Sugar isn’t bad and there is no need to avoid it completely.
It is worth paying attention to the type of sugar and the quantity we consume. If we look at added sugars vs. natural sugar – consuming too much added sugar from candy, processed foods, sugary drinks, etc, means consuming more ‘empty calories’ – high calorie foods that don’t provide much other nutritional value.
Natural sugar from fruit or dairy usually comes with many other vitamins and minerals, including fiber, which means that is absorbed at a slower rate and we will feel full more quickly so we cannot consume as much of the food (like drinking a glass of orange juice vs. eating the five oranges it took to produce that juice).
Can I Eat Too Much Sugar?
The issue when we have too much sugar is that it is extra energy. If we are not active enough there is no way to burn this extra energy and it is stored as fat, contributing to weight gain and obesity.
Does Sugar Cause Diabetes?
There are two types of diabetes and sugar does not directly cause either type – Type 1 is an autoimmune disease and is not caused by anything in your lifestyle. There are several risk factors for Type 2 diabetes, including obesity, so a diet that is high in sugar and therefore calories that leads to obesity may increase the risk of developing type 2 diabetes.
Have more questions? Count on us for answers!
Tracking Sugar In Cronometer
If you’re not already, start tracking your sugar in Cronometer!
In the mobile app, navigate to your Daily Report and you should see your sugars intake under the carbohydrates section.

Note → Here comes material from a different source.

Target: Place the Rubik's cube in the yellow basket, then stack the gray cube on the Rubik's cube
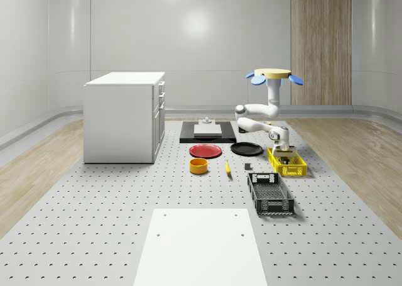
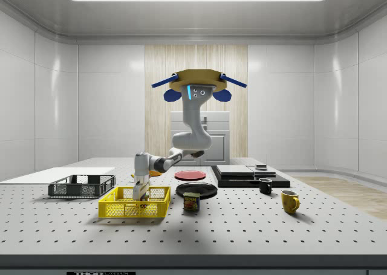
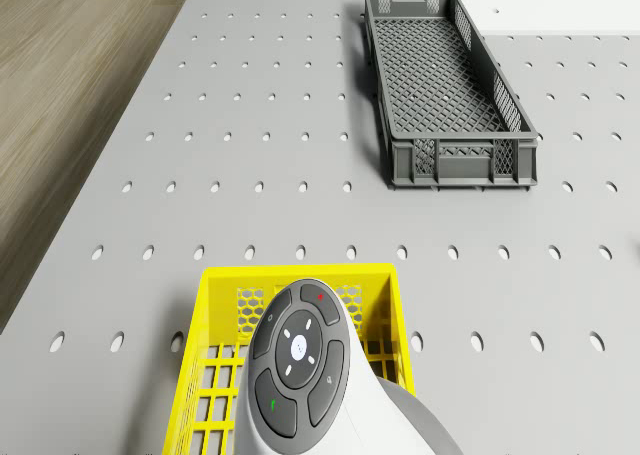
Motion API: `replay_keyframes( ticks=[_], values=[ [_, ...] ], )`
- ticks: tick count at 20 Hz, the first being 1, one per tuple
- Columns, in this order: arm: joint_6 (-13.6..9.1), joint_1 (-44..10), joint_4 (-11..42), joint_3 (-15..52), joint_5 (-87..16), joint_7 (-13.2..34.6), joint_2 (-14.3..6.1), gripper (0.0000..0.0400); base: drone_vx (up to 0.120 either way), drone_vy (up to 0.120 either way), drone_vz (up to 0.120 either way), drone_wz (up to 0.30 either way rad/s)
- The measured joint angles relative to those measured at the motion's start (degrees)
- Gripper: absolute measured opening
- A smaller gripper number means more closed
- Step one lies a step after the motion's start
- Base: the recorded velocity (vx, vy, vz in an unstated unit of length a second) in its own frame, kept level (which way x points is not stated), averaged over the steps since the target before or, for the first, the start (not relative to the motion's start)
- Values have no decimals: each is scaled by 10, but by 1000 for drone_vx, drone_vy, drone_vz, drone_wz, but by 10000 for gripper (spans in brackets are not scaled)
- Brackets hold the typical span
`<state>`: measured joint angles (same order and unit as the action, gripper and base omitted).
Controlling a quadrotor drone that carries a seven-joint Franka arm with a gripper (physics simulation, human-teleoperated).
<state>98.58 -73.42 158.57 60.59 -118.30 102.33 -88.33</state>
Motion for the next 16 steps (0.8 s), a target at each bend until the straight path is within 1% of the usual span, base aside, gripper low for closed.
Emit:
replay_keyframes(
  ticks=[6, 8, 13, 14, 16],
  values=[
    [-4, 11, 2, 5, 5, -27, 3, 397, 0, 0, 120, 0],
    [-6, 13, 2, 6, 5, -32, 5, 398, 20, -120, 120, 0],
    [-10, 17, 2, 6, 4, -40, 9, 399, 120, -120, 120, 0],
    [-11, 18, 3, 6, 4, -41, 10, 400, 120, -120, 40, 0],
    [-13, 19, 3, 6, 3, -42, 12, 400, 20, -120, 0, 0]
  ],
)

You can also click on this to edit your targets, see your top sources and to learn more information about the nutrient in general.
On the web app, you can scroll down on your Diary Screen (main page) to see sugars listed under the carbohydrates section. You can hover over to learn more information or click to edit your targets and view your top sources.
You can also add it as one of your highlighted targets to view it more quickly in your diary.